"Ci sono libri che da prede si trasformano in predatori. Temete i loro morsi, bibliofili"

La Repubblica di Eugenio Scalfari, di Alessandro Pugliese (Verona, Gingko, 2019)

Si fa notare nelle librerie e sul web il nuovo libro delle Edizioni Gingko di Verona, La Repubblica di Eugenio Scalfari, di Alessandro Pugliese. Intanto due parole sull’autore. Alessandro Pugliese (nato nel 1977) è il fondatore della casa editrice Gingko di Verona. Raffinato editor, curatore e traduttore. Ha all’attivo vari romanzi tra cui, in corso di pubblicazione, Da Timisoara al paese dei sogni, per Il Ciliegio Edizioni.

Il saggio attuale è una ricerca storica alle radici del secondo quotidiano nazionale, La Repubblica. Si può proprio dire che questo quotidiano, nato come un progetto a tavolino, e poi “sfuggito di mano” ai suoi stessi creatori, è parte della nostra storia. Ha caratterizzato l’informazione, la politica e la cultura degli ultimi decenni italiani. Originatosi dalle idee e dal genio intuitivo di un uomo, Eugenio Scalfari, il giornale ha poi vissuto vita propria in una fase esaltante della nostra politica, ma anche avvilente della cultura, con l’arrivo di internet, dei social network e del mondo digitale.

Oggi viene difficile immaginare che il progetto iniziale era quello di mettere in piedi un giornale per pochi, per la classe dirigente. Un foglio apolide, decolorato e di pura informazione di settore. Insomma, tutto il contrario di quello che Repubblica è poi diventato negli anni. Ma i grandi progetti della storia sono quelli che si piegano e si modellano nel crescere, che si adattano ai tempi, non quelli che pretendono che i tempi si adattino a loro. Quelli sì che sono destinati a sparire in fretta.

La Repubblica doveva essere un giornale non giornale. Senza annunci economici, senza le pagine che la gente si aspettava da un quotidiano, la posta, la lista dei cinema, le rubriche, i necrologi, la cronaca locale. Doveva essere una specie di bollettino d’agenzia, però nobilitato da una grafica e da un’impostazione da giornale.

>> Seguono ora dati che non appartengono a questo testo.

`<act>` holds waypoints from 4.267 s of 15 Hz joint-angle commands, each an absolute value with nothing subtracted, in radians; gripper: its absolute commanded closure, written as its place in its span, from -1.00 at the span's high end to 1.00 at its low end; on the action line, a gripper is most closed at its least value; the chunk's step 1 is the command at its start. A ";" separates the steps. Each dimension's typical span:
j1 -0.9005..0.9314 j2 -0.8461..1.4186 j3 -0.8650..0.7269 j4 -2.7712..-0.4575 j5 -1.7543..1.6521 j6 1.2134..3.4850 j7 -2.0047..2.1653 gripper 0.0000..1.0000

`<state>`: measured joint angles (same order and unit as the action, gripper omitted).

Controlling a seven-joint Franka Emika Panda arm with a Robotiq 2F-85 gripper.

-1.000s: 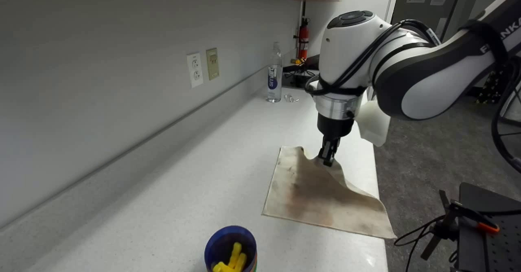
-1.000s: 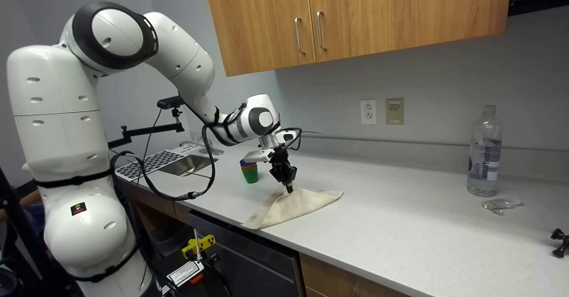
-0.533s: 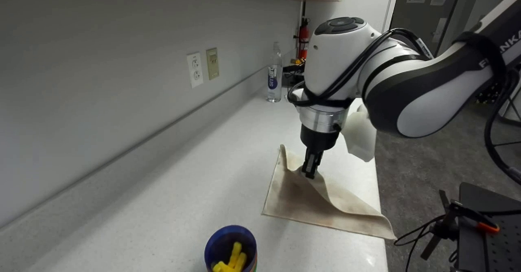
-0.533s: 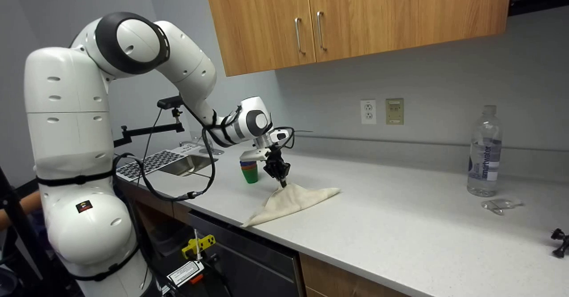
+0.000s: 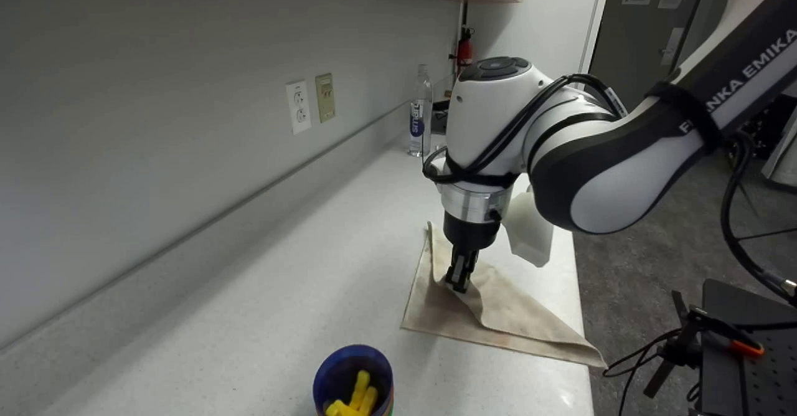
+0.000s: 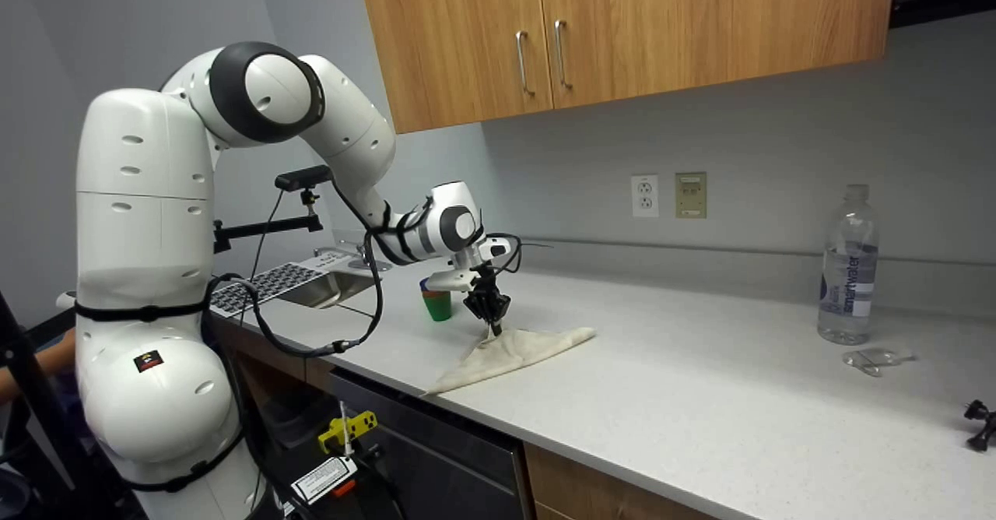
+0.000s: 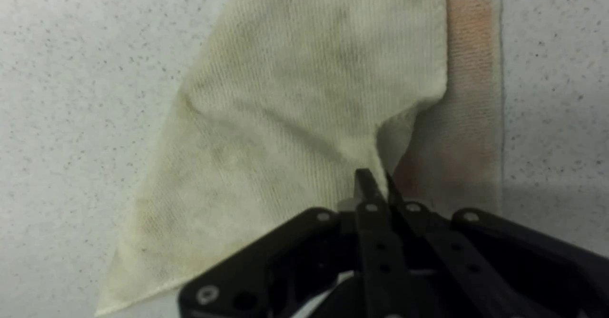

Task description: Fold the towel on the table diagonally twice.

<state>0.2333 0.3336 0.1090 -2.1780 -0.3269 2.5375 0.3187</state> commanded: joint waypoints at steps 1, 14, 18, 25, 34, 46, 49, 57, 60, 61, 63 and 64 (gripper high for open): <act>0.235 0.363 0.118 -2.155 -0.259 2.546 0.254 -0.99; 0.226 0.334 0.142 -2.142 -0.083 2.595 0.198 -0.13; 0.239 0.291 0.113 -2.174 -0.121 2.586 0.238 0.45; 0.235 0.165 0.087 -2.312 -0.130 2.527 0.298 1.00; 0.237 0.042 0.124 -2.535 -0.177 2.499 0.466 1.00; 0.232 -0.009 0.174 -2.668 -0.119 2.569 0.505 1.00; 0.226 0.037 0.173 -2.632 -0.139 2.552 0.503 1.00; 0.221 0.068 0.174 -2.634 -0.054 2.640 0.437 0.95; 0.219 0.081 0.173 -2.640 -0.012 2.673 0.410 0.98; 0.219 0.086 0.175 -2.644 0.003 2.681 0.400 0.92; 0.220 0.099 0.180 -2.648 0.046 2.688 0.372 0.87; 0.221 0.104 0.182 -2.651 0.060 2.687 0.365 0.85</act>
<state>0.2310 0.0882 0.1663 -2.6403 -0.0063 2.6582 0.4235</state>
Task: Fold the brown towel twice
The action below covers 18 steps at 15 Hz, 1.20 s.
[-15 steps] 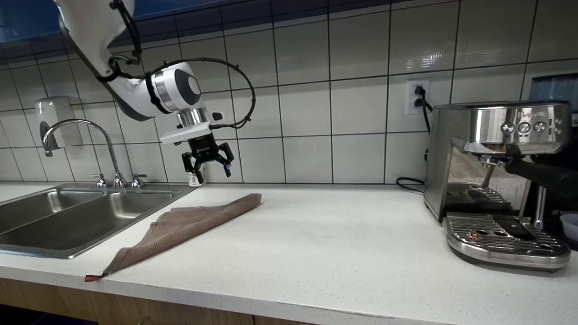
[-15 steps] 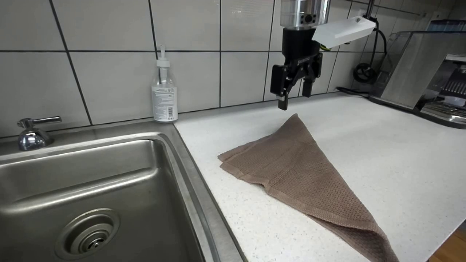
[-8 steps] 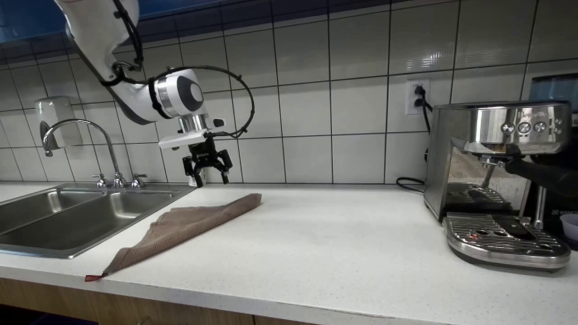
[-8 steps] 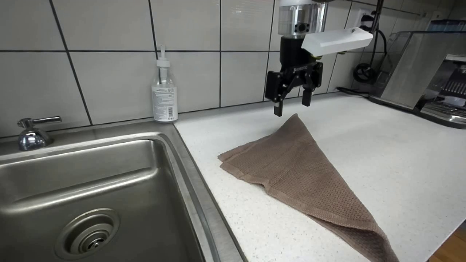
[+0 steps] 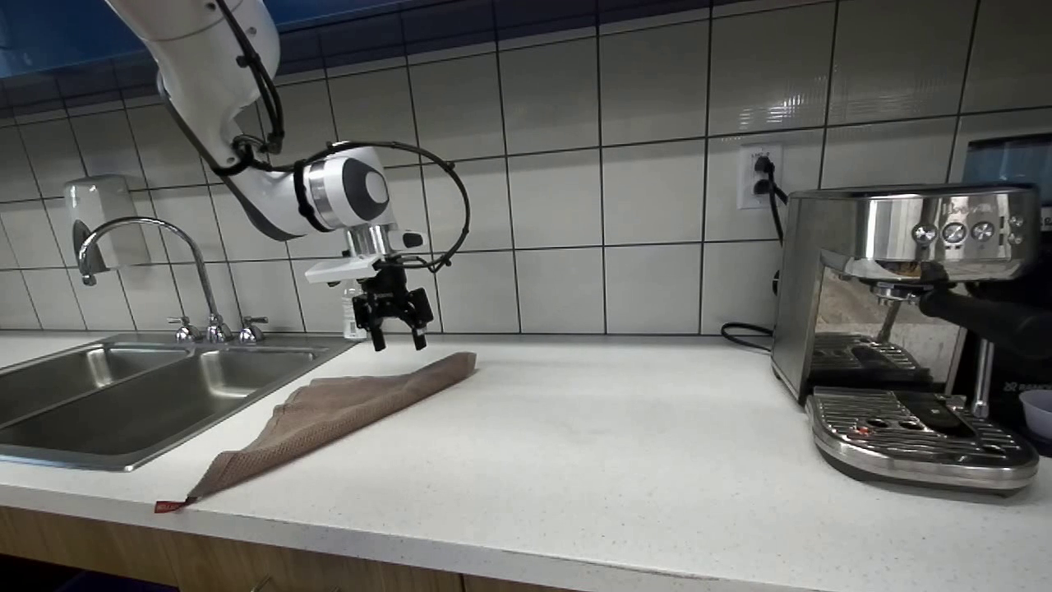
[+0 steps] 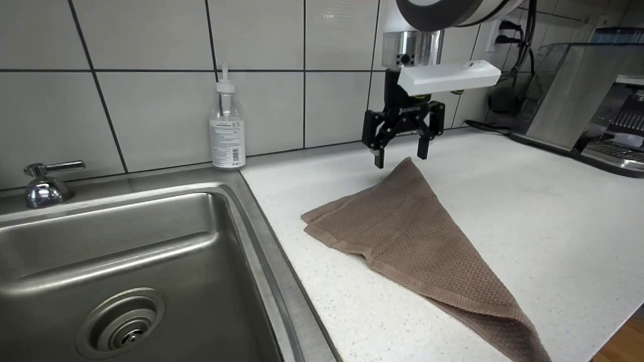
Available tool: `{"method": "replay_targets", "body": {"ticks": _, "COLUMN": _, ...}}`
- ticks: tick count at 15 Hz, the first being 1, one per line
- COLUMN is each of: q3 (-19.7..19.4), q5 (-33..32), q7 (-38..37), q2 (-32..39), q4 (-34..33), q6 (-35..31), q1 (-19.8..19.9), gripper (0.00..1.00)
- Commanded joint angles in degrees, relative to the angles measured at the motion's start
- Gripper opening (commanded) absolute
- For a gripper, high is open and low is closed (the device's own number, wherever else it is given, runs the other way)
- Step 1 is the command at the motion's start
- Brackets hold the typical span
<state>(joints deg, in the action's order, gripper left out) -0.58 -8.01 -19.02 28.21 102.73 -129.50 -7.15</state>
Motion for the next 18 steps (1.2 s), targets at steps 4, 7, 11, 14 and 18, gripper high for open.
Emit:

Ma questo quotidiano era innanzi tutto il suo direttore, fondatore ed anima, Eugenio Scalfari. Un direttore che invitava i giornalisti a fare il loro lavoro con coscienza e consapevolezza. Li invitava a leggere, a formarsi idee proprie – ma poi non “vendersi” a quelle idee – a mantenere un cuscinetto di sicurezza tra quello che pensavano e quello che le cose che accadevano dicevano loro. Insomma, il giornalista fa il giornale. Non viceversa. È anche vero il contrario, però. Da allora quel giornale ha fatto molti giornalisti.

La Repubblica fu un giornale che non ebbe padrini politici. Almeno non subito e non in chiave diretta. Il lettore veniva vista come il vero padrone. Quel lettore che comprava il giornale, lo sfogliava, lo leggeva (forse) e poi a metà giornata lo buttava nel primo cestino che incontrava. Questo dà l’idea del mestiere. Il giornalista non si deve sentire Dio. Deve essere consapevole, sempre, che il suo lavoro finisce nella carta straccia. Ma raggiunge anche zone del cervello altrui che non ci è dato sapere, dove darà i frutti più impensati. O non li darà. Creando (forse) dittatori o benefattori dell’umanità. E questo non è dato saperlo con anticipo. Per fortuna.

Comprate questo libro nelle librerie indipendenti o sul web, nel sito della casa editrice. Forse aspetterete un giorno o due in più, ma l’attesa è quella cosa che ha un nome e anche una forma. Quella cosa che, se ci pensate, è una parte del piacere che andate ricercando. Non perdetela.